Archive for October, 2008

Arab-Jewish clashes in Acre

Jonothan Cook provides insightful commentary into the recent events in Acre:

Israel has been suffering its worst bout of inter-communal violence since the start of the second intifada, with a week of what has been widely presented as “rioting” by Jewish and Arab residents of the northern port city of Acre.

The trigger for the outbursts occurred on the night of Yom Kippur, or the Day of Atonement, the holiest day in the Jewish calendar. The country effectively shuts down for 24 hours as religious Jews fast and abstain from most activity, leaving secular Jews little choice but to do likewise.

According to reports, an Arab resident, Tawfik Jamal, outraged a group of Jews by disturbing the day’s sanctity and driving to relatives in a predominantly Jewish neighbourhood. He and his teenage son were pelted with stones.

The pair sought sanctuary in the relatives’ home as a mob gathered outside chanting “Death to the Arabs”. Israeli police who tried to rescue the family fled when they were attacked, too.

With news of Mr Jamal’s death mistakenly broadcast over mosque loudspeakers, Arab youths marched to the city centre and smashed shop windows in a display of anger.

In subsequent days, Jewish gangs have roamed Acre’s streets and torched several Arab homes, forcing dozens of Arab families living in Jewish-dominated areas to flee.

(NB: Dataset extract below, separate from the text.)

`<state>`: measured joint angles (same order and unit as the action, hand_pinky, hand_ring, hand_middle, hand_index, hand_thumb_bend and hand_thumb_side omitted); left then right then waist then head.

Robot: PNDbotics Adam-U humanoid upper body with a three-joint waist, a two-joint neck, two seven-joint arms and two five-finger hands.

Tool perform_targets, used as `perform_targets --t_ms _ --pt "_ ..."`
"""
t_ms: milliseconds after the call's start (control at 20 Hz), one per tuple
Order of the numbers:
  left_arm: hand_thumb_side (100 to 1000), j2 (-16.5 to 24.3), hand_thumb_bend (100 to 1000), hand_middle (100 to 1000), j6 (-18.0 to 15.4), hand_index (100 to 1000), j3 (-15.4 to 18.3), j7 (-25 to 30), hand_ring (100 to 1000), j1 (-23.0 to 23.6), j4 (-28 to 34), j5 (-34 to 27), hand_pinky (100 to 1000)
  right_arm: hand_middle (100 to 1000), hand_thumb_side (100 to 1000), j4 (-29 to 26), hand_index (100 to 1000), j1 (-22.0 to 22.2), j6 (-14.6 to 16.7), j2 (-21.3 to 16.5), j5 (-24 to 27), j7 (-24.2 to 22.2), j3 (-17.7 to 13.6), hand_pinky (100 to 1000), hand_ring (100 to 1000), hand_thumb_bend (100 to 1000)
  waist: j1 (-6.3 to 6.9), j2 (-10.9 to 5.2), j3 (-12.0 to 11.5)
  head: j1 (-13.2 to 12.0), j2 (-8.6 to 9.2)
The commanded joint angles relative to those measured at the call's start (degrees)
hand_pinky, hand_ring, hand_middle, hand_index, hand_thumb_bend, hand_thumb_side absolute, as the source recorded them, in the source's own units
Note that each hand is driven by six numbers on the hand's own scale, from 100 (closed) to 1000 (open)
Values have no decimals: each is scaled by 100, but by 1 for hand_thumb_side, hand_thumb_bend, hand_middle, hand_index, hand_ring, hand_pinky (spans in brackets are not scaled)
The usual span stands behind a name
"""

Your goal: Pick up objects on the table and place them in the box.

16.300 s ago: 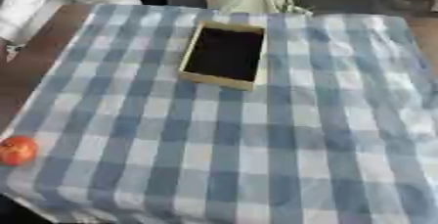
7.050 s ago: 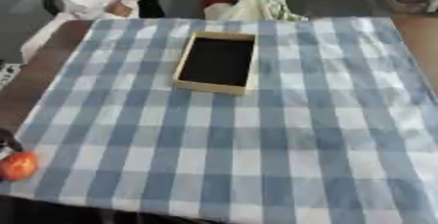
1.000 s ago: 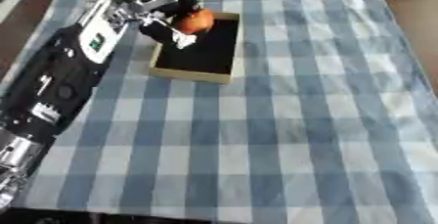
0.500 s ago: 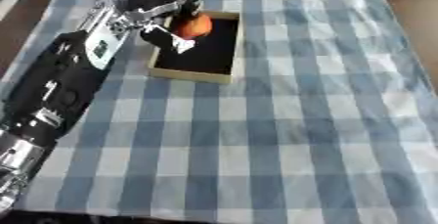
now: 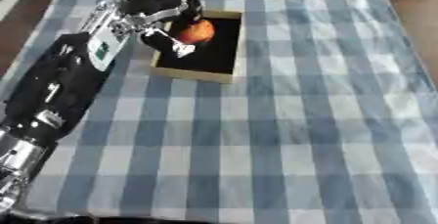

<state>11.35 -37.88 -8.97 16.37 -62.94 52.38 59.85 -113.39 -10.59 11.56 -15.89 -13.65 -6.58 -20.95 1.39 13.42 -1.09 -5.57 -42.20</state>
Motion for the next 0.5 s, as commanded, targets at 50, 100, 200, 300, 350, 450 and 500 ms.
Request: perform_targets --t_ms 50,100,200,300,350,450,500 --pt "277 98 279 791 -4 914 58 50 813 -90 128 169 687 725 749 -120 722 -30 4 -68 43 -25 -24 701 692 100 -13 -127 -3 7 -26" --pt "282 103 298 795 -3 917 62 52 824 -87 135 225 699 725 749 -120 722 -28 6 -67 43 -27 -26 701 692 100 -12 -132 -6 7 -35" --pt "281 104 299 795 -11 923 66 39 830 -86 151 304 704 725 749 -120 723 -28 8 -63 44 -30 -28 702 692 100 -11 -142 -12 8 -50" --pt "278 102 286 788 -18 914 70 20 826 -89 159 328 697 725 748 -120 723 -29 7 -59 45 -37 -26 702 692 100 -11 -151 -16 10 -61" --pt "278 102 286 789 -17 914 70 14 827 -89 160 330 698 725 748 -120 723 -28 7 -58 46 -41 -26 702 692 100 -11 -155 -17 11 -65" --pt "273 99 269 786 -12 910 71 16 826 -82 154 327 696 725 747 -120 723 -25 3 -57 45 -44 -28 702 692 100 -14 -165 -16 16 -68" --pt "269 98 259 784 -11 906 70 26 825 -76 147 319 694 725 748 -120 723 -23 0 -55 45 -44 -29 702 692 100 -15 -169 -15 19 -72"
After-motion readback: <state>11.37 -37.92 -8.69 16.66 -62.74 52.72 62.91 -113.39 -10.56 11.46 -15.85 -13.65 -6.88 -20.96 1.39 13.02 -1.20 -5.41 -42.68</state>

An Arab member of the Israeli parliament, Ahmed Tibi, observed that what is occurring in Acre is not a riot but a “pogrom”, conducted by Jewish residents against their Arab neighbours.

Communal tensions are always high in the half a dozen “mixed cities” like Acre, the only places in Israel where Jews and Arabs live in close proximity, even if in largely separate neighbourhoods.

But the situation has grown especially strained in Acre, where some Arab residents have escaped the deprivation and overcrowding of their main neighbourhood, the walled Old City, by moving to Jewish areas. Acre’s Arabs are also numerically strong, comprising a third of the local population.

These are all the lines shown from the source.